Zyxel has rolled out software updates to fix a crucial security issue affecting specific access point (AP) and security router versions that could potentially lead to the running of unauthorized commands.

Identified as CVE-2024-7261 (CVSS score: 9.8), the vulnerability has been characterized as an instance of operating system (OS) command injection.

“The inadequate neutralization of special elements in the parameter ‘host’ in the CGI program of some AP and security router versions might enable an unauthenticated attacker to perform OS commands by dispatching a tailored cookie to a vulnerable device,” Zyxel stated in an advisory.

The detection and reporting of the flaw have been credited to Chengchao Ai from the ROIS team of Fuzhou University.

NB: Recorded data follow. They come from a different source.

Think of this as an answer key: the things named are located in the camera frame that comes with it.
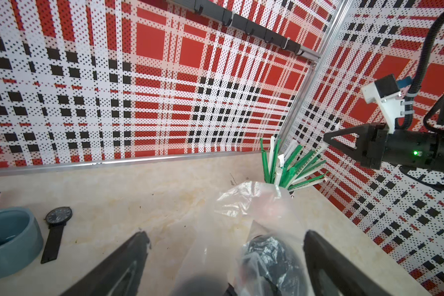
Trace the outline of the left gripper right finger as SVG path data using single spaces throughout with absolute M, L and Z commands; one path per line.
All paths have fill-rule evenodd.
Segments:
M 317 232 L 306 232 L 303 250 L 316 296 L 389 295 Z

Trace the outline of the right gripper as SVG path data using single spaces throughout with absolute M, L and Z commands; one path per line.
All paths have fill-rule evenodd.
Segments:
M 363 167 L 380 169 L 383 162 L 444 173 L 444 134 L 397 130 L 364 124 L 325 133 L 323 141 L 345 155 L 360 155 Z

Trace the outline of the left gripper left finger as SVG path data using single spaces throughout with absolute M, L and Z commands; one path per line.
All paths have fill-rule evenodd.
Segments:
M 135 296 L 150 249 L 147 233 L 139 231 L 112 252 L 64 296 Z

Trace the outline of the red milk tea cup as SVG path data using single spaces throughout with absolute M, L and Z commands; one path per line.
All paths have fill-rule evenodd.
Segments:
M 246 243 L 238 260 L 234 289 L 239 296 L 305 296 L 304 267 L 295 250 L 274 235 Z
M 175 290 L 175 296 L 223 296 L 229 284 L 211 276 L 196 276 Z

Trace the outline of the clear plastic carrier bag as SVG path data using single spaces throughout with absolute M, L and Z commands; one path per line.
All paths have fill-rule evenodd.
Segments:
M 261 235 L 274 235 L 299 256 L 310 288 L 303 251 L 305 228 L 294 210 L 293 198 L 282 187 L 246 181 L 207 201 L 197 221 L 197 236 L 176 276 L 175 290 L 196 276 L 211 276 L 234 289 L 243 246 Z

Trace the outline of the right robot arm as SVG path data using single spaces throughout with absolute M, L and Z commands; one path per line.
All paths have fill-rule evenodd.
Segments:
M 414 76 L 398 80 L 390 74 L 361 88 L 366 103 L 378 105 L 385 123 L 367 123 L 324 135 L 324 144 L 349 156 L 365 168 L 380 169 L 382 163 L 396 165 L 405 176 L 418 168 L 444 173 L 444 82 L 439 99 L 423 117 L 423 130 L 412 131 L 414 101 L 422 87 L 432 90 L 440 72 L 430 62 L 435 41 L 444 26 L 444 11 L 430 26 Z M 437 191 L 444 185 L 422 178 L 415 182 Z

Zyxel has also delivered patches for seven vulnerabilities in its routers and firewalls, including some of high severity, which could lead to OS command execution, a denial-of-service (DoS), or access to browser-based information –

• CVE-2024-5412 (CVSS score: 7.5) – An overflow vulnerability in the “libclinkc” library that could permit an unauthorized attacker to instigate DoS conditions with a specially designed HTTP request

• CVE-2024-6343 (CVSS score: 4.9) – An overflow vulnerability that an authenticated attacker with admin privileges could exercise to trigger DoS conditions by using a specifically crafted HTTP request

• CVE-2024-7203 (CVSS score: 7.2) – A post-authentication command injection vulnerability that an authenticated attacker with admin rights could employ to execute OS commands

• CVE-2024-42057 (CVSS score: 8.1) – A command injection flaw in the IPSec VPN feature that might enable an unauthorized attacker to execute some OS commands

• CVE-2024-42058 (CVSS score: 7.5) – A null pointer decline vulnerability that could let an unauthorized attacker to cause DoS states by transmitting forged packets

• CVE-2024-42059 (CVSS score: 7.2) – A post-authentication command injection vulnerability that could allow an authenticated attacker with admin rights to execute a few OS commands by uploading a specifically crafted compressed language file through FTP

• CVE-2024-42060 (CVSS score: 7.2) – A post-authentication command injection vulnerability in certain firewall versions that could enable an authenticated attacker with admin rights to execute specific OS commands

• CVE-2024-42061 (CVSS score: 6.1) – A reflected cross-site scripting (XSS) vulnerability in the CGI program “dynamic_script.cgi” that could enable an attacker to deceive a user into visiting a crafted URL with the XSS payload and capture browser-based information

The announcement coincides with D-Link announcing four security flaws impacting its DIR-846 router, comprising two crucial remote command execution vulnerabilities (CVE-2024-44342, CVSS score: 9.8) that will not be fixed due to the products hitting end-of-life (EoL) status as of February 2020, prompting customers to upgrade to supported versions.